Reviewed by Ragan Sutterfield | posted 11/03/2003




Wirzba finds his answer in agrarian culture. Agrarianism, as represented in The Essential Agrarian Reader and The Paradise of God, is nothing less than a call for cultural revolution and nothing more than the honest search for a good life. It is both critical and practical, based on careful work and discipline rather than lobbying and the rattling of talking heads. The Paradise of God exhibits this sensibility by ending what is essentially a book of theology and social criticism with practical suggestions on how to begin living out the ideas put forward in the book, suggestions such as becoming a gardener, supporting local economies, unplugging the media, and developing Sabbath rituals.

These are the habits and values that would flow from a culture and economy that recognized its dependence upon the grace of the land and soil as God's gifts.

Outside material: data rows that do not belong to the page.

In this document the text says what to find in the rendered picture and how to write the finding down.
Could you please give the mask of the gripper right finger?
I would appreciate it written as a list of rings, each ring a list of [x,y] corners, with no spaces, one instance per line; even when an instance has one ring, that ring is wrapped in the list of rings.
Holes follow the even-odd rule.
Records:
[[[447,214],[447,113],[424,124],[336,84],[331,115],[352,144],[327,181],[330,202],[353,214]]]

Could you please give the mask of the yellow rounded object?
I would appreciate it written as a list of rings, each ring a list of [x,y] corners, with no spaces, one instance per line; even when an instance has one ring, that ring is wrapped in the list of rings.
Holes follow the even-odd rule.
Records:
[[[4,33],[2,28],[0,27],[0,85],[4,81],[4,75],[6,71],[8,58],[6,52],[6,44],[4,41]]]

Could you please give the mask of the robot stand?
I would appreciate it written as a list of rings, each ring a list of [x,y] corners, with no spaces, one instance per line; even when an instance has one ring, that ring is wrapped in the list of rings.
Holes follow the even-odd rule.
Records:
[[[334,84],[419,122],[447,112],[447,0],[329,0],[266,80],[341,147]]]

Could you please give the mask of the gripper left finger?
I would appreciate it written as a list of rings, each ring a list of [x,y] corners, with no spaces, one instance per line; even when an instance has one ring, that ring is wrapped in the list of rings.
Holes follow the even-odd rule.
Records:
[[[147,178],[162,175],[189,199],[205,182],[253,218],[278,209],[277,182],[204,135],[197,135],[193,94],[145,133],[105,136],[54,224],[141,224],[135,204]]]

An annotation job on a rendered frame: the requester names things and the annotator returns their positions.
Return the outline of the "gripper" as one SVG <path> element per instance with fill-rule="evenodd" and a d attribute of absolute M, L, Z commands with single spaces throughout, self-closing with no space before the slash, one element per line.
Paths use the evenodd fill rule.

But our economy has not incorporated such an understanding of gifts. It has set a fixed value on what is invaluable. As Wendell Berry says in The Essential Agrarian Reader, "all economies begin to lie as soon as they assign a fixed value to land." The value of land is an immeasurable thing, "It is worth what food, clothing, shelter, and freedom are worth; it is worth what life is worth."

Agrarians seek to live in an economy of honest accounting. They ask us to consider the true costs of our industrial byproducts, of our mounting waste, of our culture abstracted from its dependencies. They say that we must begin to live according to limits and according to standards that are set by our dependencies rather than our desires. As Maurice Telleen writes, we must learn to say, "Enough is enough." Wendell Berry says that this agrarian standard "is local adaptation, which requires bringing local nature, local people, local economy, and local culture into a practical and enduring harmony."

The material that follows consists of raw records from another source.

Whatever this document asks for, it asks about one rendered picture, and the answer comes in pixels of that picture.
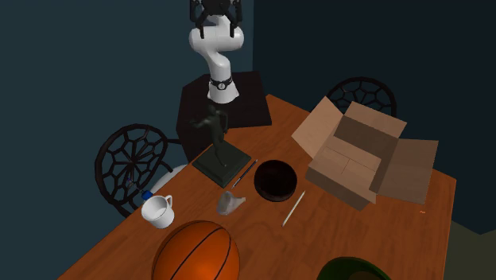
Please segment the brown wooden table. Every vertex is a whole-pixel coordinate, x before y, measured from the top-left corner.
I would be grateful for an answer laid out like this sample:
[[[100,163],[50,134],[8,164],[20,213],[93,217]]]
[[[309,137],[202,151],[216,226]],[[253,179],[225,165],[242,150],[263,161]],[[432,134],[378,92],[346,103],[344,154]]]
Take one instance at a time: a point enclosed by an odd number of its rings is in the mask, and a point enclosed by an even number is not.
[[[258,162],[289,163],[298,176],[295,194],[281,203],[264,200],[248,172],[233,190],[246,201],[221,216],[216,205],[223,190],[187,166],[160,190],[173,198],[173,226],[210,220],[226,228],[238,247],[239,280],[316,280],[321,268],[339,256],[366,259],[392,280],[442,280],[455,179],[433,171],[424,204],[380,196],[357,211],[305,179],[310,157],[292,135],[307,112],[272,95],[266,100],[272,124],[232,129],[227,140]]]

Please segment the dark green round object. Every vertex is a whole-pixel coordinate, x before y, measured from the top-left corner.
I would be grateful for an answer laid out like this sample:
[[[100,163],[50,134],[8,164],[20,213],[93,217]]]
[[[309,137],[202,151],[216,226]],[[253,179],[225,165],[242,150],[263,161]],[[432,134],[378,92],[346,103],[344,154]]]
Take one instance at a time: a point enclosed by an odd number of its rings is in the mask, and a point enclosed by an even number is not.
[[[316,280],[392,280],[384,271],[365,259],[337,257],[327,262]]]

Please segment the black lattice-back chair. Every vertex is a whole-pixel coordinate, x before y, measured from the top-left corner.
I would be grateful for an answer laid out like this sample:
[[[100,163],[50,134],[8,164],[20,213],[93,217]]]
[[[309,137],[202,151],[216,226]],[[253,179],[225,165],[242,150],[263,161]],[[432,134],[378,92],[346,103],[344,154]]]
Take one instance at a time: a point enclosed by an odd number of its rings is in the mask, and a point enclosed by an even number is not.
[[[138,209],[151,192],[147,185],[163,167],[170,145],[180,140],[168,138],[154,126],[130,124],[114,132],[100,147],[95,159],[95,181],[100,193],[123,217]]]
[[[358,76],[339,82],[327,97],[345,112],[352,102],[362,104],[393,117],[397,116],[397,102],[389,87],[376,79]]]

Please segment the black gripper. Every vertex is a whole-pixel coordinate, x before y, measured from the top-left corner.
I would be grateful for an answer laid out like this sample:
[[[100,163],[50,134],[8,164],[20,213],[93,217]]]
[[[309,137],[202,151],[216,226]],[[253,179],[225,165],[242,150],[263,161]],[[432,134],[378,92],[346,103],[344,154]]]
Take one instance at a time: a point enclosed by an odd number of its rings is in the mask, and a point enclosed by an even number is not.
[[[234,15],[231,14],[229,8],[234,7]],[[202,8],[200,15],[197,15],[197,10]],[[242,2],[241,0],[190,0],[190,21],[195,23],[196,28],[200,32],[200,38],[204,39],[203,23],[207,16],[224,16],[230,21],[230,37],[234,38],[234,30],[238,27],[238,23],[242,21]]]

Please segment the open cardboard box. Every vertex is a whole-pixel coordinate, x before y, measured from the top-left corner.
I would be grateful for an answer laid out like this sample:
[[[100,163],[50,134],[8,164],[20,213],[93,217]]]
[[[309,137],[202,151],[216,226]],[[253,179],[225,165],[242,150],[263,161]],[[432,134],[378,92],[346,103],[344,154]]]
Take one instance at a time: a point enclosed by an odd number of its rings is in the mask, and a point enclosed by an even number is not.
[[[311,156],[305,177],[361,211],[377,196],[425,202],[438,143],[402,138],[406,123],[353,102],[341,112],[324,97],[294,131]]]

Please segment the dark robot stand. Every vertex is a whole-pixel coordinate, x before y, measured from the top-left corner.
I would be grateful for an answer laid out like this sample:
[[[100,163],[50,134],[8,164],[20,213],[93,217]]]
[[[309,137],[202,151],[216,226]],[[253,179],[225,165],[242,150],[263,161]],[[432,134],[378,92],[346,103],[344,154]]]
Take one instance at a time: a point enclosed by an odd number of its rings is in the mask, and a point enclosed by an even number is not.
[[[176,132],[188,161],[193,161],[211,144],[207,128],[195,129],[190,121],[205,118],[209,104],[228,114],[230,128],[270,126],[272,119],[258,71],[235,72],[239,96],[232,102],[217,104],[207,97],[210,76],[204,74],[183,86],[176,121]]]

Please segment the orange basketball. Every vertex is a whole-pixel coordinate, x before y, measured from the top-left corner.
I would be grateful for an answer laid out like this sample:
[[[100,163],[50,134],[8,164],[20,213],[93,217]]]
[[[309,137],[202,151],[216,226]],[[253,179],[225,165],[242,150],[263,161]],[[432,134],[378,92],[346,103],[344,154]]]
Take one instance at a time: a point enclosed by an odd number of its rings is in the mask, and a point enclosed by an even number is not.
[[[151,280],[238,280],[236,242],[222,226],[192,221],[172,231],[155,254]]]

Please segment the white bottle with blue cap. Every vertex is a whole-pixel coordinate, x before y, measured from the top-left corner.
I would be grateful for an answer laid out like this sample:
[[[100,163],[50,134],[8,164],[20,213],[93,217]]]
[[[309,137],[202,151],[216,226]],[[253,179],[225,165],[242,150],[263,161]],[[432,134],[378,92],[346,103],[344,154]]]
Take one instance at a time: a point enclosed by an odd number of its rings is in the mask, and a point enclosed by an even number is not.
[[[143,200],[148,200],[151,196],[153,196],[158,190],[160,190],[165,184],[167,184],[173,177],[175,177],[185,165],[178,165],[177,167],[172,169],[172,172],[167,172],[163,175],[150,190],[143,190],[141,192],[141,198]]]

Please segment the black bowl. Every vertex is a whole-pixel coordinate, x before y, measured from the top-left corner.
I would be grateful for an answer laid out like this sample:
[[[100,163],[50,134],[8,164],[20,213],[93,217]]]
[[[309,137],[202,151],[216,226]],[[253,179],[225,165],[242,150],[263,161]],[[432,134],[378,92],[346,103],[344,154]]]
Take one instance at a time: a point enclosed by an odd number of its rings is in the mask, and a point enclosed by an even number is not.
[[[261,163],[254,174],[254,187],[258,194],[271,202],[290,198],[297,185],[297,175],[284,161],[268,160]]]

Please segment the dark pen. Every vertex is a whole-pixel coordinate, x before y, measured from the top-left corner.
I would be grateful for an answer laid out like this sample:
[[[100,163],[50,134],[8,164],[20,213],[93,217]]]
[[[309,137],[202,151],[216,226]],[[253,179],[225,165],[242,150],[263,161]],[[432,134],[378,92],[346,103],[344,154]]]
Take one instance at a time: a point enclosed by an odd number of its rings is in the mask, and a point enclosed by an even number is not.
[[[244,178],[245,175],[258,163],[258,159],[254,160],[250,166],[244,171],[244,173],[236,180],[236,182],[231,186],[231,189],[234,189],[235,186]]]

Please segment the dark figure statue on base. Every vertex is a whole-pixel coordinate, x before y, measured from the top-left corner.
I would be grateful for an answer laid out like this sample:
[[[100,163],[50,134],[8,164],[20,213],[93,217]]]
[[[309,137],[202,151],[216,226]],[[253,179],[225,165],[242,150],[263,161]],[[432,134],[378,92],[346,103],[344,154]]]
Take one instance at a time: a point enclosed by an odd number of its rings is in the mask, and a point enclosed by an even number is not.
[[[199,121],[191,121],[194,128],[207,127],[212,146],[205,150],[192,165],[213,180],[221,188],[239,173],[251,160],[251,156],[231,145],[224,139],[228,132],[227,113],[207,105],[207,116]]]

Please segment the white mug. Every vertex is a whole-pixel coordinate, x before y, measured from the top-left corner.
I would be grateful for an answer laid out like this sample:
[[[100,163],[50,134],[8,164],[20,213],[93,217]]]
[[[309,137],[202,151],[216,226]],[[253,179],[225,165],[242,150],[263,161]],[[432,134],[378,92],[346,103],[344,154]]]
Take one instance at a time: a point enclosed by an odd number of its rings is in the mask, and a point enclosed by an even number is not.
[[[174,221],[172,196],[151,196],[141,207],[142,217],[155,228],[167,228]]]

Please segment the grey crumpled object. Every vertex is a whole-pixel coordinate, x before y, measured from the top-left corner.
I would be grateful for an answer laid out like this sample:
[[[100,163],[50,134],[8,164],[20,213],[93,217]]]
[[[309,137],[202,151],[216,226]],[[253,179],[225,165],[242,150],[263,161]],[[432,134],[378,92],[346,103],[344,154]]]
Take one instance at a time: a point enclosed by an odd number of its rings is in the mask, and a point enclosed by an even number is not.
[[[232,192],[226,191],[219,198],[216,211],[222,216],[227,216],[245,201],[245,197],[236,197]]]

The Essential Agrarian Reader is a guidebook for beginning to live with and think with this standard. The contributors include novelists and geneticists and economists, academics and sheep farmers. Through and through it is a book of hope, bypassing the political dichotomies of our age. It moves from novelist Barbara Kingsolver's beautiful foreword through essays on land-law reform, globalization, and grass. While Wirzba's The Paradise of God is a careful and sustained reflection on our place and responsibilities as creatures, The Essential Agrarian Reader is an exhilarating collection of ideas and possibilities. Its essays are full of wisdom that we would all do well to consider with the same care with which they are put forward. Agrarianism is a subject of concern to anyone who eats food, drinks water, and lives someplace. If you read The Essential Agrarian Reader or The Paradise of God, it will change the way you eat and shop and live.

Ragan Sutterfield teaches high school at Little Rock Christian Academy and is an apprentice sheep farmer.

Related Elsewhere:

The Paradise of God and The Essential Agrarian Reader are available from Amazon.com and other book retailers.

A previous Books & Culture Corner, "Agrarians of the World, Unite!" discusses Wendell Berry's agrarian vision, and how Christians should respond to it.

Books & Culture Corner appears every Monday. Earlier editions of Books & Culture Corner and Book of the Week include:

The Troubled Conscience of a Founding Father | An Imperfect God examines George Washington and slavery. (Oct. 27, 2003)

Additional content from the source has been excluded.